唐詢放下紙卷,道:“我記得呈上來的證物中有一條玉帶——”話音未落,白玉堂忽然叫道:“是了,是了!我昨天說起時便覺有些不對,原來便是這裏。那玉帶正是和肖紅韶打鬥時失落的,定是她撿去了,來授意這周老爺!”

眾人彼此看看,都不說話。唐詢遲疑道:“有這可能。可是無憑無據,甚至連這肖紅韶的人也找不到,如何能作定論呢?”

“我想她會出現的。”展昭道,“她聞知盧島主將展某送到縣衙,不可能不來探聽進展。若唐大人下了判決,她更會親臨觀看……”“看什麽?”白玉堂插口道,“殺人償命,要判便是斬首,她若不來或是沒被發現呢?”展昭笑道:“這就要看唐大人怎麽安排了。若真是那樣,恐怕得麻煩白兄來劫一次法場……”

白玉堂狠狠地剜了他一眼,把展昭沒說完的話憋了回去。唐詢眉心深鎖,顯然是在考慮。蔣平與韓彰交換了幾個眼色,面上都帶了些凝重。

展昭原本以為岳州府衙的情況會重演,在消息放出之後不久,肖紅韶就會和秦明虛一樣,因為事情發展與所料相去甚遠而忍不住前來打探。誰知一晃眼過了七八天,肖紅韶竟毫無動靜。父親忌日將近,展昭心下不免焦急,對自己的判斷也有些拿不準起來。唐詢雖願信他,畢竟沒有證據不能結案,加之周老爺得知白玉堂已被縣衙收押,時不時便來催問何時庭審,更是弄得他頭昏腦漲。

阿敏倒是來探過一次監,絕口不提那晚的黑影,白玉堂也就假作無事。但見她泫然欲泣,聲稱哪怕白玉堂要給周家大小姐賠命,她也會恪守婦道,替他盡孝,說得獄卒都有些唏噓起來。她說,白玉堂就聽著,並沒半分表示,手上卻幾乎把展昭的胳膊掐下一塊肉來。

“難道不該我掐你才對?”阿敏走了之後展昭這樣問,得到了一個白眼作為回答。

就在幾人快要等不下去的時候,周家傳來了消息。說是周老爺數次催問無果,認定縣衙包庇兇犯,氣急攻心引發舊病,搶救不及一命歸西。周家仆役作鳥獸散,一個也沒留下。唐詢下令閉城尋人,很快找回了大多數,唯獨不見那個指認白玉堂的柳兒。
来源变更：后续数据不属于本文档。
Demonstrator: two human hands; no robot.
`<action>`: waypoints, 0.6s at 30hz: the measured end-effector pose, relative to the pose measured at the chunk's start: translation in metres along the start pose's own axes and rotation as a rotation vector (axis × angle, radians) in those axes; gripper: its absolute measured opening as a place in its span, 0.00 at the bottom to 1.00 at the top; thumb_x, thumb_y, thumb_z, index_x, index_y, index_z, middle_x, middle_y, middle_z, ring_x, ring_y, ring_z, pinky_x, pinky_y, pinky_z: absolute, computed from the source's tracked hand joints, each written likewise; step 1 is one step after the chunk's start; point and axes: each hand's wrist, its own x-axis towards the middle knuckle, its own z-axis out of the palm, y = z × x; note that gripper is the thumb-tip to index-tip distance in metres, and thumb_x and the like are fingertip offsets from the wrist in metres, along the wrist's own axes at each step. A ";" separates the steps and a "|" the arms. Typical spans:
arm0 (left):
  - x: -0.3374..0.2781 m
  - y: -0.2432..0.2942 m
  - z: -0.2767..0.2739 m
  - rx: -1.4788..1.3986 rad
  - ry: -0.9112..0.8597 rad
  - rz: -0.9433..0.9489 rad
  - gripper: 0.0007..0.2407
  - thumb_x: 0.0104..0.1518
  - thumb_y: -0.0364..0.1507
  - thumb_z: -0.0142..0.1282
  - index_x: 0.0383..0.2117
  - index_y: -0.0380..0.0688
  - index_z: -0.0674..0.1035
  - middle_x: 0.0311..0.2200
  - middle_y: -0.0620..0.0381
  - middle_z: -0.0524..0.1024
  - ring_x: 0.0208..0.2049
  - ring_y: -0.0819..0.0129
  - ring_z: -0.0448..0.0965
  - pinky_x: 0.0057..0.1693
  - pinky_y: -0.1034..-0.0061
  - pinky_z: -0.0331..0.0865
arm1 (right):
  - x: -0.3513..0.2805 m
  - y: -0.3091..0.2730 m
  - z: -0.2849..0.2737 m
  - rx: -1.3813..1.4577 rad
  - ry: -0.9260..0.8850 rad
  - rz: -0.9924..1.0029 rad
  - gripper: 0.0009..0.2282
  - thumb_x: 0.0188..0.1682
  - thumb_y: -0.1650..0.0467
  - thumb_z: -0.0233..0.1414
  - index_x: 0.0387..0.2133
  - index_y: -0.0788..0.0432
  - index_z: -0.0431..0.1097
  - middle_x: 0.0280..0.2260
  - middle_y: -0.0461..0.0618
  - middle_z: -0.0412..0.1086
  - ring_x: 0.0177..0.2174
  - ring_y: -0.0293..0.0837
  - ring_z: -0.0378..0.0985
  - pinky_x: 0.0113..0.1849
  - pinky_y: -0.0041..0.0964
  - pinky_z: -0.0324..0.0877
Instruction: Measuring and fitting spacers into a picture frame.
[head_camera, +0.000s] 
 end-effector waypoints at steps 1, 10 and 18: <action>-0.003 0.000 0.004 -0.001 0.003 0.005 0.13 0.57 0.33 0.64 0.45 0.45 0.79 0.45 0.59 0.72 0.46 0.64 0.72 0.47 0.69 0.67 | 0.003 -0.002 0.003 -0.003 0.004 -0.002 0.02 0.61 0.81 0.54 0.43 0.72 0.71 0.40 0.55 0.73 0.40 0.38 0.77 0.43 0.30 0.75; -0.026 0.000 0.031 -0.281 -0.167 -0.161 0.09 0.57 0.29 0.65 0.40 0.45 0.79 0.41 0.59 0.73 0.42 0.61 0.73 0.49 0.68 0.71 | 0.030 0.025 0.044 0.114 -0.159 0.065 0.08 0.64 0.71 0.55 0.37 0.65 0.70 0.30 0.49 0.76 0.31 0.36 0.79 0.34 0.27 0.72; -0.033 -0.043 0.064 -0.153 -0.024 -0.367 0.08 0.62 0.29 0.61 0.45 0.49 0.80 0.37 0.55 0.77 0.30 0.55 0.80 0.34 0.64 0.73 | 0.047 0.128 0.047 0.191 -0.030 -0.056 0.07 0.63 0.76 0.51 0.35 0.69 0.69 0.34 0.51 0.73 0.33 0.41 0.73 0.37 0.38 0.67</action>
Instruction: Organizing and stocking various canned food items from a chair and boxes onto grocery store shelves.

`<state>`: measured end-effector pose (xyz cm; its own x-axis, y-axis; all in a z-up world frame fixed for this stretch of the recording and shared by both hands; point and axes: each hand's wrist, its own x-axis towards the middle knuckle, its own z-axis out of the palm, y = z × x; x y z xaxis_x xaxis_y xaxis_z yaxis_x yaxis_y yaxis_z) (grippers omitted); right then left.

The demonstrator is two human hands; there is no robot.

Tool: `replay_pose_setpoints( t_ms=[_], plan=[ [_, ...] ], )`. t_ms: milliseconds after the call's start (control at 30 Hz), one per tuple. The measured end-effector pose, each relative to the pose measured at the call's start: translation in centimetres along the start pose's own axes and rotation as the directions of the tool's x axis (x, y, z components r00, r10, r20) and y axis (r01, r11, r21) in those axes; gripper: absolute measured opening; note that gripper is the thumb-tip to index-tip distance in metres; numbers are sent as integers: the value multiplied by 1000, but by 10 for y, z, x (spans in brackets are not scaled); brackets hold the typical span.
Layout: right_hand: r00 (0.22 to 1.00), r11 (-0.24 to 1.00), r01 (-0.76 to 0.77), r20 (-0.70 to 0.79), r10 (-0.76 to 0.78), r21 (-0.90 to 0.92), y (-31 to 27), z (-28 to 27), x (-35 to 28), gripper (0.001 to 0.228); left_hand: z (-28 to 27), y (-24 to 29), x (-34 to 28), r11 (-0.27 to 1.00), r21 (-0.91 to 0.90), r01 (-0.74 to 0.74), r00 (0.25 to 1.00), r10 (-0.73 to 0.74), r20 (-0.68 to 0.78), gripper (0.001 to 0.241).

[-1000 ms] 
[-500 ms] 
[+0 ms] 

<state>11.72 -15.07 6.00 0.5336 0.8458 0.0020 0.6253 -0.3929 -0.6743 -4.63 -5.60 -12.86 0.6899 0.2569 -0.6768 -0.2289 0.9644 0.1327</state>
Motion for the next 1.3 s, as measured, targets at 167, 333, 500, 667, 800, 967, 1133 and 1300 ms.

“只少了她一個,未免奇怪。”展昭沈吟道,“只有她和周老爺兩人一口咬定白兄奸殺大小姐,如今卻一死一失蹤,就算我們尋出什麽蹊蹺,也沒人來對證。”白玉堂哼了一聲,道:“我瞧這周老爺不像是氣死的。他反正已經等了這麽久,現在我人都在這裏了,又何必急在一時,難道還等著叫我下去陪他女兒過年麽?”展昭蹙眉道:“胡說些什麽!”白玉堂做了個鬼臉,又道:“大哥已經把整個後山都搜過一遍了,沒見著外人。肖紅韶武功全失,又沒了存糧和水,決然躲不過的。所以她應該已經不在山上。”展昭道:“她既擅易容,會不會混進莊裏,尤其是阿敏身邊?”白玉堂搖頭道:“莊裏又沒有十來歲的小孩子。她能改容貌,難道能改得了身高麽?”展昭道:“說得也是。那麽碼頭可曾見過她?”白玉堂道:“沒有。不過四哥在江邊發現了幾塊破布,像是衣衫上扯下來的。她很可能是游過了江。”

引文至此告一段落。